From the data below, return each line in which the string "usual" is found.
▶
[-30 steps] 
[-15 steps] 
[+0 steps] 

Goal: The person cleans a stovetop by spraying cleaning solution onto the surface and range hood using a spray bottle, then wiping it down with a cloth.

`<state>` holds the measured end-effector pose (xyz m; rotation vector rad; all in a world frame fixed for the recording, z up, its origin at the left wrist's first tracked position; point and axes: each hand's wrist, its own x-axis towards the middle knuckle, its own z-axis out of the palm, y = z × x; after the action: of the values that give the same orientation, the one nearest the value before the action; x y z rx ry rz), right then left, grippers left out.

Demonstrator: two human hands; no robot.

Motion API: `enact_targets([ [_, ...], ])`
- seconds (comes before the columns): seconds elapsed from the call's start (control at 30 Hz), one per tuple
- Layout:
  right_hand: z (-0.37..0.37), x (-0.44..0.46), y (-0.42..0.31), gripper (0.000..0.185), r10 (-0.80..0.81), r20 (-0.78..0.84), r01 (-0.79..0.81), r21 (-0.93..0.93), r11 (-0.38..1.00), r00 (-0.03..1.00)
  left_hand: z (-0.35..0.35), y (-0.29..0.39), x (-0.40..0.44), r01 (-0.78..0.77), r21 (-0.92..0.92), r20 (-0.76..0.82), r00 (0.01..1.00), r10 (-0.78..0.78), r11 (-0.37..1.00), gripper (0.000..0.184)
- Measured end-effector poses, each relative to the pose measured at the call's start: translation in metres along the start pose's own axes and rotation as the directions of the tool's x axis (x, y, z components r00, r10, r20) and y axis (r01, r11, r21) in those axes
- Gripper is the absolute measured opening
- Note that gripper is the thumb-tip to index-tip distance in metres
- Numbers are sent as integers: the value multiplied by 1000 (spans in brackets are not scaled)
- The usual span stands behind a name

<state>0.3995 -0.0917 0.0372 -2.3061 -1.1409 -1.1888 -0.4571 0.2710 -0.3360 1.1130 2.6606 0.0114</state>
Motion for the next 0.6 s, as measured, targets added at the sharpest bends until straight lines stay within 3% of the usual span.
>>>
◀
| Task output |
- The usual span stands behind a name
Motion for the next 0.6 s, as measured, targets added at the sharpest bends until straight lines stay within 3% of the usual span.

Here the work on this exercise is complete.